Since commit 6ca9a2beb54a ("drm/i915: Unwind i915_gem_init() failure")
we believed that we correctly handle all errors encountered during
GuC initialization, including special one that indicates request to
run driver with disabled GPU submission (-EIO).

Unfortunately since commit 121981fafe69 ("drm/i915/guc: Combine
enable_guc_loading|submission modparams") we stopped using that
error code to avoid unwanted fallback to execlist submission mode.

In result any GuC initialization failure was treated as non-recoverable
error leading to driver load abort, so we could not even read related
GuC error log to investigate cause of the problem.

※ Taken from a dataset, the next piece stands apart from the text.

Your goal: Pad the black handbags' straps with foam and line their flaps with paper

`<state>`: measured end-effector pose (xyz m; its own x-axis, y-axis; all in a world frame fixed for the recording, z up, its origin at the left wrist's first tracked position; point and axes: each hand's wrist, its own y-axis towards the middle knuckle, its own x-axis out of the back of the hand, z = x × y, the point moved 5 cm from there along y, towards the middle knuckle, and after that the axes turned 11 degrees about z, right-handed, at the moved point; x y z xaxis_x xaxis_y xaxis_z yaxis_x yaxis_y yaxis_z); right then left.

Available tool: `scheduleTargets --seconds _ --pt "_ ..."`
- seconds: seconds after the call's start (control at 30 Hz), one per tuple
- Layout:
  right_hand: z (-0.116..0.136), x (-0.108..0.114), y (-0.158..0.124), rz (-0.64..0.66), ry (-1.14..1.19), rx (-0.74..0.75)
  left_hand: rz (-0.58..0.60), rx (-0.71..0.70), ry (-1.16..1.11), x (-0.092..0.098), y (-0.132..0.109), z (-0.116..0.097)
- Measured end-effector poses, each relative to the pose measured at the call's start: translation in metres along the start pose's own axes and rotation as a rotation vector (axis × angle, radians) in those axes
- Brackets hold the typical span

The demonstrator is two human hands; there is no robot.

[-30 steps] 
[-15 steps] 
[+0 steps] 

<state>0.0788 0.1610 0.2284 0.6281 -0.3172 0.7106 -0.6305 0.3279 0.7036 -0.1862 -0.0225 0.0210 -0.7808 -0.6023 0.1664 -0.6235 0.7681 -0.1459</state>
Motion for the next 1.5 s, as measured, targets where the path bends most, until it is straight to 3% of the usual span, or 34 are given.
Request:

Fix that by always returning -EIO on uC hardware related failure.

v2: don't allow -EIO from uc_init
    don't call uc_fini[_misc] on -EIO
    mark guc fw as failed on hw init failure
    prepare uc_fini_hw to run after earlier -EIO

v3: update comments (Sagar)
    use sanitize functions on failure in init_hw (Michal)
    and also sanitize guc/huc fw in fini_hw (Michal)

v4: rebase
v5: rebase

Signed-off-by: Michal Wajdeczko <michal.wajdeczko@intel.com>
Cc: Chris Wilson <chris@chris-wilson.co.uk>
Cc: Michal Winiarski <michal.winiarski@intel.com>
Cc: Daniele Ceraolo Spurio <daniele.ceraolospurio@intel.com>
Cc: Sagar Arun Kamble <sagar.a.kamble@intel.com>
Reviewed-by: Sagar Arun Kamble <sagar.a.kamble@intel.com>
---
 drivers/gpu/drm/i915/i915_gem.c    | 17 ++++++++++-------
 drivers/gpu/drm/i915/intel_guc.h   |  5 +++++
 drivers/gpu/drm/i915/intel_uc.c    | 15 +++++++++++----
 drivers/gpu/drm/i915/intel_uc_fw.h |  5 +++++
 4 files changed, 31 insertions(+), 11 deletions(-)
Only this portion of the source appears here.